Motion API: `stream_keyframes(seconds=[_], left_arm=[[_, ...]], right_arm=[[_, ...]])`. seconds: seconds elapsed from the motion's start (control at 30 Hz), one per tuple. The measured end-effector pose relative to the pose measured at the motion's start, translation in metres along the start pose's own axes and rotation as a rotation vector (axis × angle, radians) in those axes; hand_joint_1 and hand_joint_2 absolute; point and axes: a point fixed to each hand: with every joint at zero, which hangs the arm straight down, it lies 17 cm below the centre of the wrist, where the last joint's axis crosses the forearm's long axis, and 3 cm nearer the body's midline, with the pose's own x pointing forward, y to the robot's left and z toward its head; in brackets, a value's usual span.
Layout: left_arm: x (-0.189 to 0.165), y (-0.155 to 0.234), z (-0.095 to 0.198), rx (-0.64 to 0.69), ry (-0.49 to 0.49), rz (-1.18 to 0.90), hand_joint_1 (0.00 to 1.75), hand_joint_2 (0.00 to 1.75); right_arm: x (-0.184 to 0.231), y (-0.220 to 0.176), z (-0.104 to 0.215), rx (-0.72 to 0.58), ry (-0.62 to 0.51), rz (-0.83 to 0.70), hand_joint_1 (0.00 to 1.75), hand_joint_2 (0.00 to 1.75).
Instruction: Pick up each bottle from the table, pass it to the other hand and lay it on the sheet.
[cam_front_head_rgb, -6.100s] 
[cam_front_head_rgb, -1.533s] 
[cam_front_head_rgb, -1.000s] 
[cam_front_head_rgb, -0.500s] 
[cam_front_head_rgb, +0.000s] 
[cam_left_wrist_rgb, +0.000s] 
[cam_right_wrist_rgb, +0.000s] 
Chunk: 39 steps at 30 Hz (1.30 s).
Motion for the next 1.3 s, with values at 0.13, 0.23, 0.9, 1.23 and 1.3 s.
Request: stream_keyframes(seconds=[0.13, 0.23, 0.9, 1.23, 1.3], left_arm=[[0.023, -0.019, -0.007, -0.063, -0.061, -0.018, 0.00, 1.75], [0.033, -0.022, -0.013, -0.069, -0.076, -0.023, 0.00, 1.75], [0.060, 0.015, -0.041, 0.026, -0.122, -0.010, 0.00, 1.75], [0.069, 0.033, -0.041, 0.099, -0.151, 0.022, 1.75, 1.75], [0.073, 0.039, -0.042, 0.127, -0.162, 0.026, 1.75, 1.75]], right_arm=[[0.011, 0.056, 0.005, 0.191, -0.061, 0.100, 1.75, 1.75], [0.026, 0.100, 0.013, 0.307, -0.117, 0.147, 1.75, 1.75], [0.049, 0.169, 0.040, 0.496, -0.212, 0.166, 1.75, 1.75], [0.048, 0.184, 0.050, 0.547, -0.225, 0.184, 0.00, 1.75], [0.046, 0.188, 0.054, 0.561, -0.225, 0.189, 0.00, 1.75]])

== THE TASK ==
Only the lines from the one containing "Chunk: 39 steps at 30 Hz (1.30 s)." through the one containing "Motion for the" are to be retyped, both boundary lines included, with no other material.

== EXERCISE RESULT ==
Chunk: 39 steps at 30 Hz (1.30 s).
Motion for the next 1.3 s, with values at 0.13, 0.23, 0.9, 1.23 and 1.3 s.

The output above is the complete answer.